But the effect is still that any changes up-file will be always reflected down-file? If so, I don't care how it's implemented (given it's fast enough and doesn't break), the semantics is the point.

> I think the main trouble with the caching is that the native code you cache can depend very strongly on the exact combination of packages you have loaded. This means you can hit a combinatorial explosion of different methods to cache pretty quickly, so you'd need to find a very clever way to find the right methods to keep and which ones to delete once the cache gets too big.

Yes, I think this is a problem for a clean solution. But for a big fat ugly hack that isn't too picky on wasting disk space or occasionally recompiling stuff needlessly it's probably less so.

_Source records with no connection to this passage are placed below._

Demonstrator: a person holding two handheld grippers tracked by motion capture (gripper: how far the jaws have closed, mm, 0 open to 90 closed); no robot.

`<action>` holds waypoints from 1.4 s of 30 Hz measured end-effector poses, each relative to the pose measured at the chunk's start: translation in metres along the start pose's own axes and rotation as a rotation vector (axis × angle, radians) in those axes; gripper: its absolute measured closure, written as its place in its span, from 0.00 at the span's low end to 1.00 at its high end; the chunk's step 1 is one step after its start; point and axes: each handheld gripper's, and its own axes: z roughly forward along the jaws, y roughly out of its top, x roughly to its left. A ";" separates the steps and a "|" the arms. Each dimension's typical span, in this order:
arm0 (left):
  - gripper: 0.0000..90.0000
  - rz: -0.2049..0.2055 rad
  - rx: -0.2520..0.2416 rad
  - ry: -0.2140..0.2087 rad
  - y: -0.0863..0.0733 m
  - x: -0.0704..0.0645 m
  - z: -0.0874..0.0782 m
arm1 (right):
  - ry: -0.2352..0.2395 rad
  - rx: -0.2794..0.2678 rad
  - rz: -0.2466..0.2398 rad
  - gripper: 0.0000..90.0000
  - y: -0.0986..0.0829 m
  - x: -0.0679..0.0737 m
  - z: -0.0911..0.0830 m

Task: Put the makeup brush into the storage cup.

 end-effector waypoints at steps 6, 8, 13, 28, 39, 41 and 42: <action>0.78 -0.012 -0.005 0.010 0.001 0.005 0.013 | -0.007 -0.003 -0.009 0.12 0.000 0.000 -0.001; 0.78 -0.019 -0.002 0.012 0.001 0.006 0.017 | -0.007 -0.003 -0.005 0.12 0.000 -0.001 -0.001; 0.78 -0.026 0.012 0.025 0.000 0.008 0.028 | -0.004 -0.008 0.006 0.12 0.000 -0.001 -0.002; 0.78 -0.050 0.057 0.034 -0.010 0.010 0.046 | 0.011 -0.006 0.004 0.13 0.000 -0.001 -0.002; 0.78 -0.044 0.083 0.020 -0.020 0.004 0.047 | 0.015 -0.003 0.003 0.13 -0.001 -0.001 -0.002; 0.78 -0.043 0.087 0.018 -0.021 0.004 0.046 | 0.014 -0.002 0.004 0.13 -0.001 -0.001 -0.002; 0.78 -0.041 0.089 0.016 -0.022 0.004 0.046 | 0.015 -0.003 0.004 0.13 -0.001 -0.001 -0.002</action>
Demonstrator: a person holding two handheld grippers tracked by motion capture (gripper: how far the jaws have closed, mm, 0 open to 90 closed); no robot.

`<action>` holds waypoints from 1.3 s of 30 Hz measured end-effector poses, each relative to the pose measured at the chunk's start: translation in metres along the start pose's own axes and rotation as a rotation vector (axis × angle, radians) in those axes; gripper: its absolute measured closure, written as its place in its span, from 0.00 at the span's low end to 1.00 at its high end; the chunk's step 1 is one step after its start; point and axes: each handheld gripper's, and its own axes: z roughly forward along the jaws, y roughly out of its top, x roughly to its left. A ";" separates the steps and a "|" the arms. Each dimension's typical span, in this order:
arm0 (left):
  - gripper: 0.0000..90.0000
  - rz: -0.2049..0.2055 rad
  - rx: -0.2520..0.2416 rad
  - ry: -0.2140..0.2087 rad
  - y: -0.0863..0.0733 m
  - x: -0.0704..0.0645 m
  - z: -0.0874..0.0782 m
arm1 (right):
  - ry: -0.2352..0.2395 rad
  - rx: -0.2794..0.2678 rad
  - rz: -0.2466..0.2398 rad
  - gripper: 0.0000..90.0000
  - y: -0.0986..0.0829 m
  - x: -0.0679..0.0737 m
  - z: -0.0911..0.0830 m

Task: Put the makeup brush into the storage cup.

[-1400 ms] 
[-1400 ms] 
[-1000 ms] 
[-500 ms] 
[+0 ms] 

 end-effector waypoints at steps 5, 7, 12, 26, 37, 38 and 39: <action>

For a lot of cases very rough invalidation would probably suffice. E.g. invalidate all definitions from all files that are changed from the last run (i.e. like Make does). And invalidate all definitions for any name that gets any definition. I'd guess accomplishing this would cut the startup time greatly; the end-user code rarely redefines (at least intentionally) anything that's in the packages, and vast majority of time is spent (re)compiling the packages themselves.

I'm sure there are complications with type inference. But I'd be willing to pepper some explicit typing in my code if it means I don't have to recompile it every time I run it. Binary of a method with concrete types should at least be trivially cacheable (given no library changes between runs).

> This is being actively worked on though.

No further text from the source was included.